This repository is for the paper: "MetaWearS: A Shortcut in Wearable System Lifecycles with Only a Few Shots" The source code can be found in the "src" directory. In particular, src/few_shot_train.py represents the training, finetuning and evaluation procedure in MetaWearS.
- Download Datasets: Download the desired wearable datasets (e.g., UCI HAR, WISDM, etc.) and place them in a designated directory (e.g.,
data/
). - Preprocessing: Each dataset might require specific preprocessing steps (e.g., normalization, windowing). Refer to the dataset's documentation or existing scripts for guidance.
- Data Format: Ensure the data is formatted appropriately for the
few_shot_train.py
script. Typically, this involves organizing the data into training, validation, and testing sets, with each set containing sensor readings and corresponding labels. - Configuration: Update the configuration file (e.g.,
config.yaml
) with the correct paths to your preprocessed datasets.
-
Dependencies: Ensure you have all the necessary Python packages installed. You can typically install them using
pip install -r requirements.txt
. -
Configuration: Modify the
config.yaml
file to specify the desired parameters for training, finetuning, and evaluation. This includes:- Dataset paths
- Model architecture
- Hyperparameters (learning rate, batch size, etc.)

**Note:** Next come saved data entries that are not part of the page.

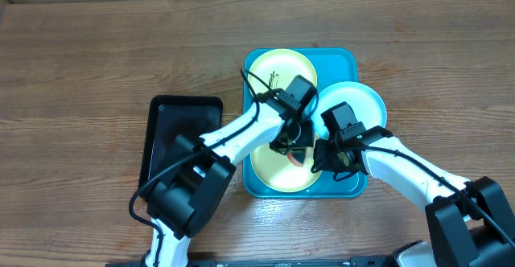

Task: Clean dirty plates on tray and stack at the side
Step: 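Scrub the front yellow plate's smear with the sponge in left gripper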

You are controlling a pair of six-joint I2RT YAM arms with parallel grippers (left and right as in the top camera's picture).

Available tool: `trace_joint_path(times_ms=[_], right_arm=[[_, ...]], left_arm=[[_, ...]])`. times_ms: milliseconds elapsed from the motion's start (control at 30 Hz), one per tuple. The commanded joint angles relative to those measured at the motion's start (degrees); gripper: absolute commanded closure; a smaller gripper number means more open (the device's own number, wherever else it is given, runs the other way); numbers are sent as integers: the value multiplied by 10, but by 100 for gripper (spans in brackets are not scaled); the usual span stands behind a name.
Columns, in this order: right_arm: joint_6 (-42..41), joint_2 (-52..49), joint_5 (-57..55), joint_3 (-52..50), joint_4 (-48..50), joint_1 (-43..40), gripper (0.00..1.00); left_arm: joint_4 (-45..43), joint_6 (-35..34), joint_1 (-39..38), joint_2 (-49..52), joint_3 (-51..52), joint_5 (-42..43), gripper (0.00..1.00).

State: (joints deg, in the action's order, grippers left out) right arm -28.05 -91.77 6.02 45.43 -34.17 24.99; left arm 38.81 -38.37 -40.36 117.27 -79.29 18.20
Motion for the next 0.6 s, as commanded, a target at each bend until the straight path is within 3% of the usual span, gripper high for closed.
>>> trace_joint_path(times_ms=[0,300,567], right_arm=[[8,-21,-45,-16,-7,-3,96],[8,-21,-45,-16,-11,-3,96],[8,-21,-44,-16,-11,-3,96]], left_arm=[[4,11,-13,6,17,61,95],[127,-20,9,6,17,-34,96],[249,-30,28,6,-26,-247,96]])
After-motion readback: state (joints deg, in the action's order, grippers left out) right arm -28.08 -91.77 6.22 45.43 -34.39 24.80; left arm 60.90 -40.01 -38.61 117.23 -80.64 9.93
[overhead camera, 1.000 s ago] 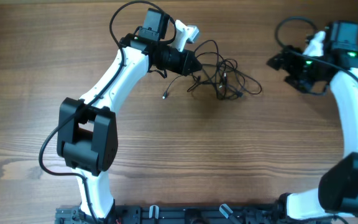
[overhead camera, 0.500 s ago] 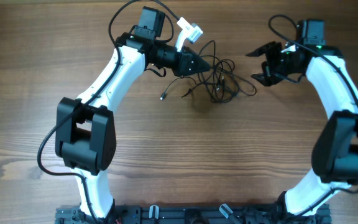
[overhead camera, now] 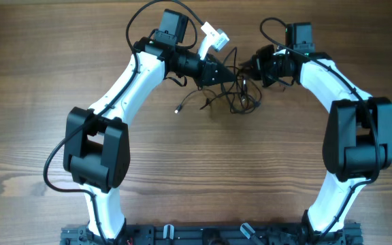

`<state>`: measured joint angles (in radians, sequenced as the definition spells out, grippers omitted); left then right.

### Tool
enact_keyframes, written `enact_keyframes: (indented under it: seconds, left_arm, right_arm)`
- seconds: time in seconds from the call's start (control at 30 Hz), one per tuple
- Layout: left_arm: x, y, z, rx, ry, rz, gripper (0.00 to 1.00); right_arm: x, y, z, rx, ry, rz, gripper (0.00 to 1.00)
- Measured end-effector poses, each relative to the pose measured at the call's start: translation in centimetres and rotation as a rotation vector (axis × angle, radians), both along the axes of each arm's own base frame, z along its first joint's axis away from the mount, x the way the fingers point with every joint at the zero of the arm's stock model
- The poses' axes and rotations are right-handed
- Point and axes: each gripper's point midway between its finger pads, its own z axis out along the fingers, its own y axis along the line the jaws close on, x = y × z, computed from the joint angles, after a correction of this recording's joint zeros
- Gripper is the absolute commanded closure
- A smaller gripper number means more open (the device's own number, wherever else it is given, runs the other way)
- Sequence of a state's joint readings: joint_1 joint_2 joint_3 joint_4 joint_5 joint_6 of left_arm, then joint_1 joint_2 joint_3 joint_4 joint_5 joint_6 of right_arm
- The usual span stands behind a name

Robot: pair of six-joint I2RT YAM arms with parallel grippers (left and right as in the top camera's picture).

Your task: Untangle cables

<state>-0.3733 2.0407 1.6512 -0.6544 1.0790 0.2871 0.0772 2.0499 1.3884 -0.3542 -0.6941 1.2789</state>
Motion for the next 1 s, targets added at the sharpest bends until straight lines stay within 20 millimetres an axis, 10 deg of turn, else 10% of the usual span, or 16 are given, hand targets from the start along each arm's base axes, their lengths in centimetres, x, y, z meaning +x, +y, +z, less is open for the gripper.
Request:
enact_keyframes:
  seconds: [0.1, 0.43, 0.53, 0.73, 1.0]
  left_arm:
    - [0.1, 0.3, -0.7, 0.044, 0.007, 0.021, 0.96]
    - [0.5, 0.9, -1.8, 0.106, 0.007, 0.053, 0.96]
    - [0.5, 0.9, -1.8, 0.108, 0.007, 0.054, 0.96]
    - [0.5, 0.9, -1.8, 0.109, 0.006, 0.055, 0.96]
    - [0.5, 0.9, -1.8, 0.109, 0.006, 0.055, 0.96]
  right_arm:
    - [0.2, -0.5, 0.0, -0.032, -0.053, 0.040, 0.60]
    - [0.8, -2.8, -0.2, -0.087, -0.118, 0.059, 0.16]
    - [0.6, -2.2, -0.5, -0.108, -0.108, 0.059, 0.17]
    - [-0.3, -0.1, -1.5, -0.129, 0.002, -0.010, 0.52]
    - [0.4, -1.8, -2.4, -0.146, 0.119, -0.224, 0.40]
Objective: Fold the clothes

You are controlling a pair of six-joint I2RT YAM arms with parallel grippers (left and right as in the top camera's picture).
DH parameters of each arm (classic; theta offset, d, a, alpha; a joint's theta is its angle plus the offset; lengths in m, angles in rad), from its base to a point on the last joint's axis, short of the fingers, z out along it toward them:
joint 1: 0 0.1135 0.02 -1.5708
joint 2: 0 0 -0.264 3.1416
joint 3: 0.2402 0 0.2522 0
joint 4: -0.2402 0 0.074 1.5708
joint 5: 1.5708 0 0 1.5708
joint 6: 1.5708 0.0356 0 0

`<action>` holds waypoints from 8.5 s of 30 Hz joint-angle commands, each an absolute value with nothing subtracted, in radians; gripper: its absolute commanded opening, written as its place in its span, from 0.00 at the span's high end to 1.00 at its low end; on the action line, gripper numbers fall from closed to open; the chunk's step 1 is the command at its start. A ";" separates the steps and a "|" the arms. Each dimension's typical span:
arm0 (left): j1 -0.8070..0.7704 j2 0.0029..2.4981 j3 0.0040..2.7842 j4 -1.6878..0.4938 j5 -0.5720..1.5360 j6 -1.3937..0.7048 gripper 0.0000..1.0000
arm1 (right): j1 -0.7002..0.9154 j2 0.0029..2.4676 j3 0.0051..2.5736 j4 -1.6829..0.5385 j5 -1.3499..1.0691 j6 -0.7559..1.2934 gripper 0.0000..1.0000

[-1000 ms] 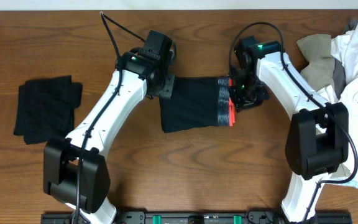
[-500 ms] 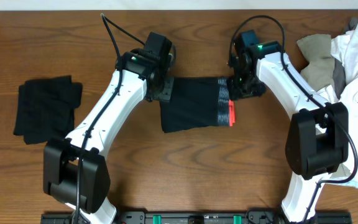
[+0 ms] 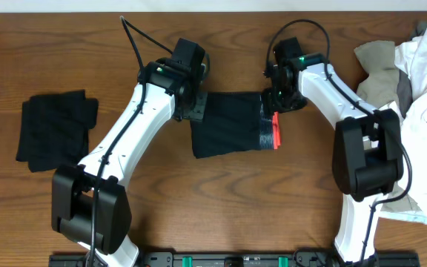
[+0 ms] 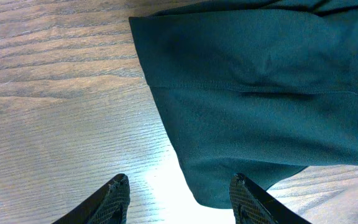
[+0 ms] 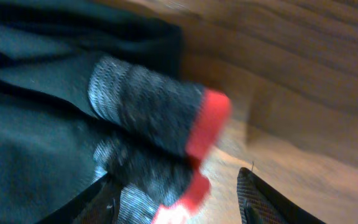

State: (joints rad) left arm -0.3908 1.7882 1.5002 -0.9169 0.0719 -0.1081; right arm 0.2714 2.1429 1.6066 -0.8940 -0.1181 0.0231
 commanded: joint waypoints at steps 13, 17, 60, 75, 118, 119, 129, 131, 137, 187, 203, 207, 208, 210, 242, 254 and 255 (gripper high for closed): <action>-0.389 1.798 1.494 -0.920 0.072 -0.114 0.46 | 0.251 2.165 1.601 -0.840 -0.217 -0.031 0.99; -0.389 1.798 1.494 -0.919 0.072 -0.114 0.46 | 0.242 2.143 1.603 -0.860 -0.218 -0.020 0.99; -0.389 1.798 1.494 -0.933 0.072 -0.114 0.45 | 0.236 1.988 1.602 -0.781 -0.207 0.029 0.61; -0.389 1.798 1.494 -0.931 0.072 -0.114 0.46 | 0.228 1.982 1.598 -0.931 -0.142 0.021 0.52; -0.389 1.798 1.494 -0.934 0.072 -0.114 0.46 | 0.228 2.023 1.453 -0.451 -0.150 0.087 0.74; -0.389 1.798 1.494 -0.934 0.072 -0.114 0.46 | 0.228 2.022 1.456 -0.437 -0.192 0.068 0.70; -0.389 1.798 1.494 -0.933 0.072 -0.114 0.46 | 0.262 2.059 1.457 -0.392 -0.349 -0.064 0.92; -0.389 1.798 1.494 -0.933 0.072 -0.114 0.45 | 0.277 2.081 1.457 -0.382 -0.324 -0.068 0.92; -0.389 1.798 1.494 -0.934 0.072 -0.115 0.46 | 0.297 2.172 1.457 -0.280 -0.322 -0.065 0.91; -0.326 2.150 1.494 -0.570 0.068 0.208 0.13 | 0.262 1.616 1.457 -0.760 -0.161 -0.030 0.50; -0.336 2.152 1.494 -1.083 0.312 -0.027 0.76 | 0.259 1.616 1.457 -0.849 -0.085 -0.031 0.50; -0.356 2.152 1.494 -1.220 0.352 -0.041 0.75 | 0.258 1.616 1.456 -0.872 -0.067 -0.031 0.50; -0.363 2.152 1.494 -1.242 0.352 -0.041 0.72 | 0.256 1.616 1.456 -0.874 -0.067 -0.031 0.50; -0.374 2.152 1.494 -1.259 0.352 -0.039 0.67 | 0.253 1.616 1.456 -0.875 -0.067 -0.031 0.50; -0.353 1.896 1.513 -0.959 0.111 0.037 0.01 | 0.246 1.617 1.456 -0.907 -0.052 -0.015 0.49; -0.298 2.021 1.513 -0.859 0.255 0.157 0.01 | 0.246 1.617 1.456 -0.909 -0.052 -0.012 0.49; -0.298 2.029 1.512 -0.852 0.275 0.170 0.01 | 0.246 1.617 1.456 -0.909 -0.052 -0.012 0.49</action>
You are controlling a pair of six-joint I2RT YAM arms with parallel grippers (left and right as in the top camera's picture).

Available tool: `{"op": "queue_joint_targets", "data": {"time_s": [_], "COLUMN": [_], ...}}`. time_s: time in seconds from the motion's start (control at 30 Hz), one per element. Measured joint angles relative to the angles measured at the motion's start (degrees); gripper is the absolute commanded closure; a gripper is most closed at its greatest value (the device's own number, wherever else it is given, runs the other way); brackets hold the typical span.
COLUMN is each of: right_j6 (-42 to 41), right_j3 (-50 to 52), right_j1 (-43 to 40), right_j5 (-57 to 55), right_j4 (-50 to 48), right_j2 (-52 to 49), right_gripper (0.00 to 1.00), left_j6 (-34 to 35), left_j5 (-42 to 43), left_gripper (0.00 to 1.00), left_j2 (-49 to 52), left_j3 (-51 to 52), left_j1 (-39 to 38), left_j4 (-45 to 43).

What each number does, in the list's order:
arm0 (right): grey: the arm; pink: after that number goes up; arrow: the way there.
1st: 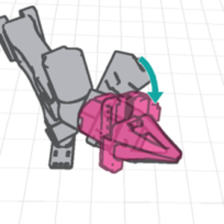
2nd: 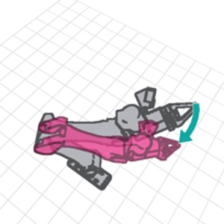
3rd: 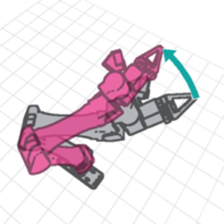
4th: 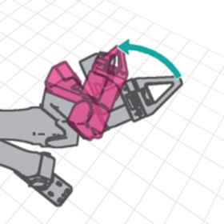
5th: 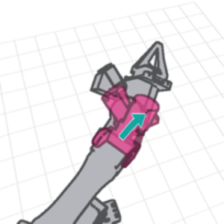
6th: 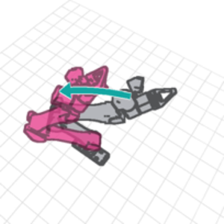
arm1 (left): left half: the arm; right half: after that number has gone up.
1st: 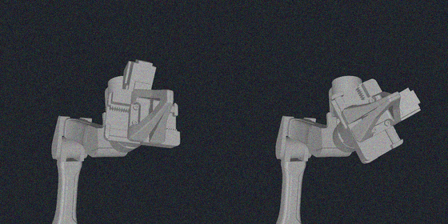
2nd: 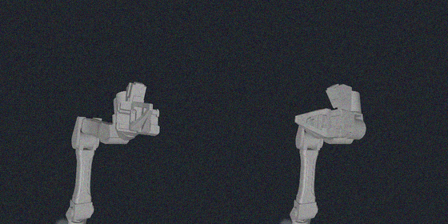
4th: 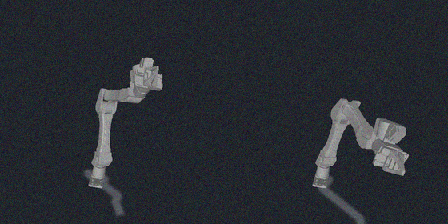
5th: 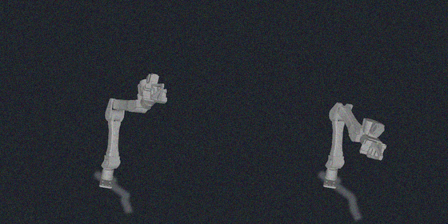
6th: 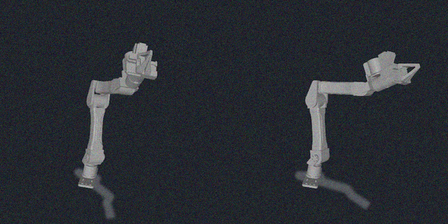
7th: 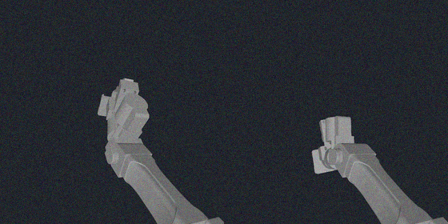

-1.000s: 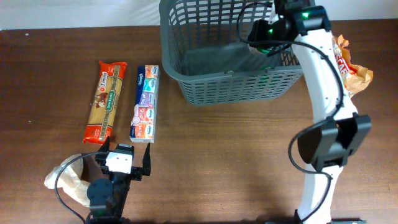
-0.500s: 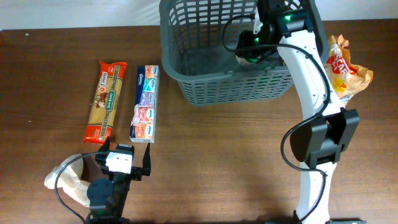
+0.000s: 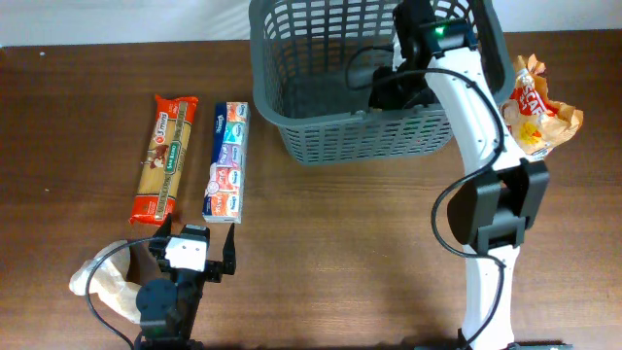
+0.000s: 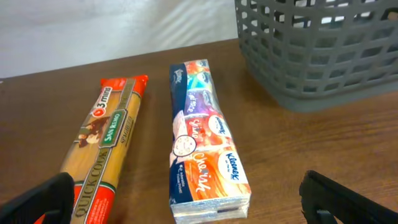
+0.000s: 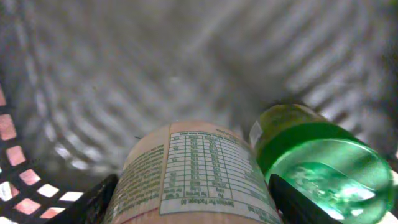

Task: Pack container
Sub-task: 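Lower the jar into the basket beside the first and open the right gripper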

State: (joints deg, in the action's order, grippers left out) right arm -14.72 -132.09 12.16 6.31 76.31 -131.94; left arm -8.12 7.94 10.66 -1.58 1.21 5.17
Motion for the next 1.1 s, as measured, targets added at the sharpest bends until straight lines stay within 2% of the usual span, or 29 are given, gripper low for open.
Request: {"op": "queue_joint_targets", "data": {"time_s": [0.63,0.87,1.0,1.1], "right_j6": [0.4,0.4,0.9,1.5], "right_j3": [0.1,0.2,0.2,0.2], "right_j1": [1.4,1.4,1.4,1.4], "right_j5": [0.0,0.0,0.0,0.0], "right_j4": [3.2,3.9,3.9,3.9], "right_j2": [-1.8,-2.5,-2.5,-2.5], "right_gripper": [0.94,0.7,0.6,0.57], "left_j6": [0.0,0.0,0.0,0.0], "left_j5": [0.0,0.0,0.0,0.0], "left_gripper": [0.01,0.01,0.01,0.01], "left_j2": [1.2,1.2,1.2,1.2], "left_j3": [0.0,0.0,0.0,0.0], "left_j1": [0.0,0.0,0.0,0.0], "left_j4": [0.0,0.0,0.0,0.0]}}
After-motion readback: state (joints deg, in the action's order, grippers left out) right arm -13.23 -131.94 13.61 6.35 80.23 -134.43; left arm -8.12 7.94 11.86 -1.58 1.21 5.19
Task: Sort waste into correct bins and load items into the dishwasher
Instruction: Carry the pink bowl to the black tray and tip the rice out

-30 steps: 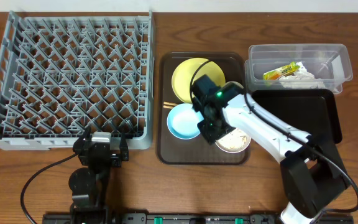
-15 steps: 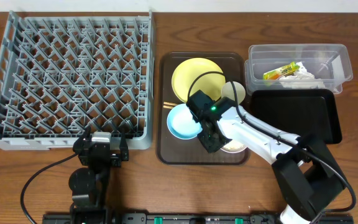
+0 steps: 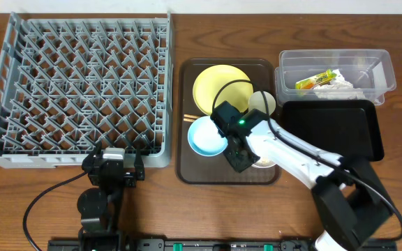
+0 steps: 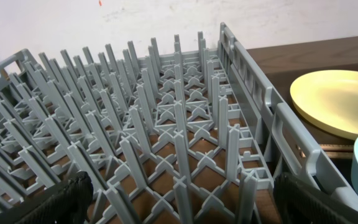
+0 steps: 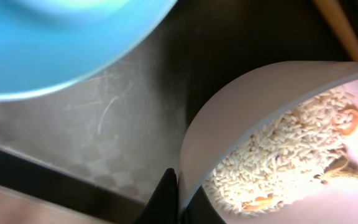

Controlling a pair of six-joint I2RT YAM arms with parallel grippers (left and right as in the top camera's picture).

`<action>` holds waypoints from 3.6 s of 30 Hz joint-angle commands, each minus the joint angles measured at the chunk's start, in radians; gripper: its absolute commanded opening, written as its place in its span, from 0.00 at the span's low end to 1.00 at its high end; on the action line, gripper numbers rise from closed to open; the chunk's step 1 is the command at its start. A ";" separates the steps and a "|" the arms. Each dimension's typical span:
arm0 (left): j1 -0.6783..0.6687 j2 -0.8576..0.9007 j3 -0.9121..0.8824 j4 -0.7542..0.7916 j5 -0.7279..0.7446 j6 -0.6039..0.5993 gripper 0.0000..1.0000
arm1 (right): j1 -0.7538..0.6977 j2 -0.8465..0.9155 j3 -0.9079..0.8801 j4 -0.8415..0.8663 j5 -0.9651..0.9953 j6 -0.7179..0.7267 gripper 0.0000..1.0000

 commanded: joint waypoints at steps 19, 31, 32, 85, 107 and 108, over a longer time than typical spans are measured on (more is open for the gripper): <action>0.004 -0.001 -0.016 -0.034 0.029 0.014 0.94 | -0.200 -0.479 0.010 -0.223 -0.001 0.035 0.01; 0.004 -0.001 -0.016 -0.034 0.029 0.014 0.94 | -0.414 -0.480 0.010 -0.234 -0.062 0.027 0.01; 0.004 -0.001 -0.016 -0.034 0.029 0.014 0.94 | -0.424 -0.480 0.010 -0.235 -0.062 0.035 0.01; 0.004 -0.001 -0.016 -0.034 0.029 0.014 0.94 | -1.011 -0.440 -0.364 0.374 -1.155 -0.315 0.01; 0.004 -0.001 -0.016 -0.034 0.029 0.014 0.94 | -1.371 -0.299 -0.526 0.634 -1.638 -0.250 0.01; 0.004 -0.001 -0.016 -0.034 0.029 0.014 0.94 | -1.378 -0.289 -0.526 0.635 -1.638 -0.230 0.01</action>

- Few-shot settings (number of shots, number of ways)
- Evaluation metrics
-
Execution: Run the
few_shot_train.py
script from the command line:python src/few_shot_train.py --config config.yaml
- Replace
config.yaml
with the path to your configuration file if it's different.
- Replace
-
Output: The script will output the training, finetuning and evaluation results to the console and save them in the specified output directory.